You are viewing a plain text version of this content. The canonical link for it is here.
Posted to java-user@lucene.apache.org by Mek <me...@gmail.com> on 2006/08/01 09:52:48 UTC

Does lucene performance suffer with a lot of empty fields ?

I have 1 generic index, but am Indexing a lot of different things, like
actors, politicians, scientists, sportsmen.

And as you can see that though there are some common fields, like name &
DOB, there are also fields for each of these types of people that are
different.
e.g. Actors will have "Movies, TV shows, ", politicians will have "Political
party...", scientists will have "publications, inventions ..."

Also, I do not want to create multiple indexes, as the number of such types
& hence the number of indices can get out of hand, eg I could decide to add
"footballers", "tennis players".

I am sure I am not the 1st who's facing this problem.

>From what I gather, I can go ahead & create an Index & for each Document &
only add the relevant fields. Is this correct?
I should still be able to search with queries like "mel Movies:braveheart".
Right ?

Would this impact the search performance ?
Any other words of caution for me ?

Thanks,
 mek

Re: Does lucene performance suffer with a lot of empty fields ?

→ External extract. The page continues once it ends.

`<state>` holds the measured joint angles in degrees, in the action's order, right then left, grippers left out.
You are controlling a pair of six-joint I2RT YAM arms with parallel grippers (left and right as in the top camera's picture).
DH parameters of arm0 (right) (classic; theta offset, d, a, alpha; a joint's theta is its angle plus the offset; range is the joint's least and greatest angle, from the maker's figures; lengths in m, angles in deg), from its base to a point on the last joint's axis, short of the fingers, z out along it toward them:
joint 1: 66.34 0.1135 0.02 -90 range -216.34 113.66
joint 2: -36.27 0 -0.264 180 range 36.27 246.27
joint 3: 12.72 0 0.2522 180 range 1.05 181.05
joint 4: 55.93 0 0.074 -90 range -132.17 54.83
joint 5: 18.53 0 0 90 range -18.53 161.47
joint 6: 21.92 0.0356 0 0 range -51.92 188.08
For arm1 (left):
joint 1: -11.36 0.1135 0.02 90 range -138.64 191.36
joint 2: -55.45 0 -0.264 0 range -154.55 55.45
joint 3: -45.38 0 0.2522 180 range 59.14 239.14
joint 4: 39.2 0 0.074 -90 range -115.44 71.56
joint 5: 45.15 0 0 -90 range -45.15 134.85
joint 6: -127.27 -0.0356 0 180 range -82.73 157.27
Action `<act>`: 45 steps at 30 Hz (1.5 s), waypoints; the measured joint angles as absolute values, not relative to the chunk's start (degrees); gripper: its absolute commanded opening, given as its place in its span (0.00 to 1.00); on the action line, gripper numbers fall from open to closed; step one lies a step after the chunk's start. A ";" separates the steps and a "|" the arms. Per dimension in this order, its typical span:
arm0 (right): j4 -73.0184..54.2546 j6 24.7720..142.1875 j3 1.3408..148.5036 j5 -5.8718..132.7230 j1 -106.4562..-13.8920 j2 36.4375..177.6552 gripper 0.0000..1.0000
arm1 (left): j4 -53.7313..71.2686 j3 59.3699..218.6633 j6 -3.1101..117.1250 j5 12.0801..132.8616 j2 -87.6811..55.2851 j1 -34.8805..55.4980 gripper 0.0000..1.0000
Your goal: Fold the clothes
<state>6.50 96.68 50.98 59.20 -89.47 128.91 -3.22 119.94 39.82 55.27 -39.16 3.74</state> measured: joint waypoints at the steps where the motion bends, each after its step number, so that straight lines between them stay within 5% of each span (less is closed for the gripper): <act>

Posted by Erick Erickson <er...@gmail.com>.
I can't speak to performance, but there's no problem having different fields
for different documents. Stated differently, you don't need to have all
fields in all documents. It took me a while to get my head out of database
tables and accept this <G>....

I doubt there's a problem with speed, but as always some measurements over
your particular data count most.....

Erick

On 8/1/06, Mek <me...@gmail.com> wrote:
>
> I have 1 generic index, but am Indexing a lot of different things, like
> actors, politicians, scientists, sportsmen.
>
> And as you can see that though there are some common fields, like name &
> DOB, there are also fields for each of these types of people that are
> different.
> e.g. Actors will have "Movies, TV shows, ", politicians will have
> "Political
> party...", scientists will have "publications, inventions ..."
>
> Also, I do not want to create multiple indexes, as the number of such
> types
> & hence the number of indices can get out of hand, eg I could decide to
> add
> "footballers", "tennis players".
>
> I am sure I am not the 1st who's facing this problem.
>
> From what I gather, I can go ahead & create an Index & for each Document &
> only add the relevant fields. Is this correct?
> I should still be able to search with queries like "mel
> Movies:braveheart".
> Right ?
>
> Would this impact the search performance ?
> Any other words of caution for me ?
>
> Thanks,
> mek
>
>

Re: Does lucene performance suffer with a lot of empty fields ?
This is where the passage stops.